*** Block opens ***

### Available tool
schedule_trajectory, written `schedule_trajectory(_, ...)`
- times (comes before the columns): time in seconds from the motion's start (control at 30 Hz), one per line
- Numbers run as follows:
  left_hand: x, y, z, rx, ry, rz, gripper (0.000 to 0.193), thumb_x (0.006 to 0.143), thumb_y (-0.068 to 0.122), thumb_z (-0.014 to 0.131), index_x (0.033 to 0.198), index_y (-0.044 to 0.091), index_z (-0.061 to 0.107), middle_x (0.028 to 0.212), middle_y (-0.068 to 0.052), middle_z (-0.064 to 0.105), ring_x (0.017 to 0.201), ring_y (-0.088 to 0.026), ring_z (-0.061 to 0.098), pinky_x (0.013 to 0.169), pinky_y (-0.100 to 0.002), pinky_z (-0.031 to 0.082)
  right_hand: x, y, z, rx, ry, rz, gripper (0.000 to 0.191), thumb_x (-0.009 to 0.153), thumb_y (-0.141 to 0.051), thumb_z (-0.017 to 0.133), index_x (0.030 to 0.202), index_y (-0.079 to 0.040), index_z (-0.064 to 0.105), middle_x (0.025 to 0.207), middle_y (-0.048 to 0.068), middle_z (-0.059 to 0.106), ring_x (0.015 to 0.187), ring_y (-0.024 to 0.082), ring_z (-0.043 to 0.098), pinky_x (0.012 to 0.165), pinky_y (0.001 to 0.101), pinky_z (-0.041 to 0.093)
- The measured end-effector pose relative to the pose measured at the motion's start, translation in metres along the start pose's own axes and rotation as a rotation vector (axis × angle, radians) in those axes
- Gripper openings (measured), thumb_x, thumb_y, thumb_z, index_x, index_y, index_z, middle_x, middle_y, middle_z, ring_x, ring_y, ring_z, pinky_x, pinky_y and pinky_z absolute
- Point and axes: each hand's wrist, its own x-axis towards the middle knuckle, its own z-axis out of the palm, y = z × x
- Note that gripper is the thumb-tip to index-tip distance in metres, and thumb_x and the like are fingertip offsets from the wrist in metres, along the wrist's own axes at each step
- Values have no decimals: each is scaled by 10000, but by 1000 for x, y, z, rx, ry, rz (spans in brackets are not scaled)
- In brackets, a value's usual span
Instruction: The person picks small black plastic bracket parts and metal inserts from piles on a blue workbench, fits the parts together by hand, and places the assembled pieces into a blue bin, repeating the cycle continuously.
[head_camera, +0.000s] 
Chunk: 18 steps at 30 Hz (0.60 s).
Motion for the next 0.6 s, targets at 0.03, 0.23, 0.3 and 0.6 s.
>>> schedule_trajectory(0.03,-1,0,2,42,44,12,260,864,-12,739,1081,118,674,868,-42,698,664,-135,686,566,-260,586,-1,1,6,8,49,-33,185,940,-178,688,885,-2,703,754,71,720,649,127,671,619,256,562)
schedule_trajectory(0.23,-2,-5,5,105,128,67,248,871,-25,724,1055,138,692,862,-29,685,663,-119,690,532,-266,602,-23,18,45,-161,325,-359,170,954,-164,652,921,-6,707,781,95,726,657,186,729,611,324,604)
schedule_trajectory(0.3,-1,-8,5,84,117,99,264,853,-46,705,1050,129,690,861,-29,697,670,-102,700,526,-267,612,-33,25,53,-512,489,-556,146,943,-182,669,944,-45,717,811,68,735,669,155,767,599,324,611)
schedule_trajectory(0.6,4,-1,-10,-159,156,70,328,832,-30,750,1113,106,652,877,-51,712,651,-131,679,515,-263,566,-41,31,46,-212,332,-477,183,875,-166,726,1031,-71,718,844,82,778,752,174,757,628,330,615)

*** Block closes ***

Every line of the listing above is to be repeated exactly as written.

### Available tool
schedule_trajectory, written `schedule_trajectory(_, ...)`
- times (comes before the columns): time in seconds from the motion's start (control at 30 Hz), one per line
- Numbers run as follows:
  left_hand: x, y, z, rx, ry, rz, gripper (0.000 to 0.193), thumb_x (0.006 to 0.143), thumb_y (-0.068 to 0.122), thumb_z (-0.014 to 0.131), index_x (0.033 to 0.198), index_y (-0.044 to 0.091), index_z (-0.061 to 0.107), middle_x (0.028 to 0.212), middle_y (-0.068 to 0.052), middle_z (-0.064 to 0.105), ring_x (0.017 to 0.201), ring_y (-0.088 to 0.026), ring_z (-0.061 to 0.098), pinky_x (0.013 to 0.169), pinky_y (-0.100 to 0.002), pinky_z (-0.031 to 0.082)
  right_hand: x, y, z, rx, ry, rz, gripper (0.000 to 0.191), thumb_x (-0.009 to 0.153), thumb_y (-0.141 to 0.051), thumb_z (-0.017 to 0.133), index_x (0.030 to 0.202), index_y (-0.079 to 0.040), index_z (-0.064 to 0.105), middle_x (0.025 to 0.207), middle_y (-0.048 to 0.068), middle_z (-0.059 to 0.106), ring_x (0.015 to 0.187), ring_y (-0.024 to 0.082), ring_z (-0.043 to 0.098), pinky_x (0.012 to 0.165), pinky_y (0.001 to 0.101), pinky_z (-0.041 to 0.093)
- The measured end-effector pose relative to the pose measured at the motion's start, translation in metres along the start pose's own axes and rotation as a rotation vector (axis × angle, radians) in those axes
- Gripper openings (measured), thumb_x, thumb_y, thumb_z, index_x, index_y, index_z, middle_x, middle_y, middle_z, ring_x, ring_y, ring_z, pinky_x, pinky_y and pinky_z absolute
- Point and axes: each hand's wrist, its own x-axis towards the middle knuckle, its own z-axis out of the palm, y = z × x
- Note that gripper is the thumb-tip to index-tip distance in metres, and thumb_x and the like are fingertip offsets from the wrist in metres, along the wrist's own axes at each step
- Values have no decimals: each is scaled by 10000, but by 1000 for x, y, z, rx, ry, rz (spans in brackets are not scaled)
- In brackets, a value's usual span
Instruction: The person picks small black plastic bracket parts and metal inserts from piles on a blue workbench, fits the parts together by hand, and places the assembled pieces into a blue bin, repeating the cycle continuously.
[head_camera, +0.000s] 
Chunk: 18 steps at 30 Hz (0.60 s).
Motion for the next 0.6 s, targets at 0.03, 0.23, 0.3 and 0.6 s.
>>> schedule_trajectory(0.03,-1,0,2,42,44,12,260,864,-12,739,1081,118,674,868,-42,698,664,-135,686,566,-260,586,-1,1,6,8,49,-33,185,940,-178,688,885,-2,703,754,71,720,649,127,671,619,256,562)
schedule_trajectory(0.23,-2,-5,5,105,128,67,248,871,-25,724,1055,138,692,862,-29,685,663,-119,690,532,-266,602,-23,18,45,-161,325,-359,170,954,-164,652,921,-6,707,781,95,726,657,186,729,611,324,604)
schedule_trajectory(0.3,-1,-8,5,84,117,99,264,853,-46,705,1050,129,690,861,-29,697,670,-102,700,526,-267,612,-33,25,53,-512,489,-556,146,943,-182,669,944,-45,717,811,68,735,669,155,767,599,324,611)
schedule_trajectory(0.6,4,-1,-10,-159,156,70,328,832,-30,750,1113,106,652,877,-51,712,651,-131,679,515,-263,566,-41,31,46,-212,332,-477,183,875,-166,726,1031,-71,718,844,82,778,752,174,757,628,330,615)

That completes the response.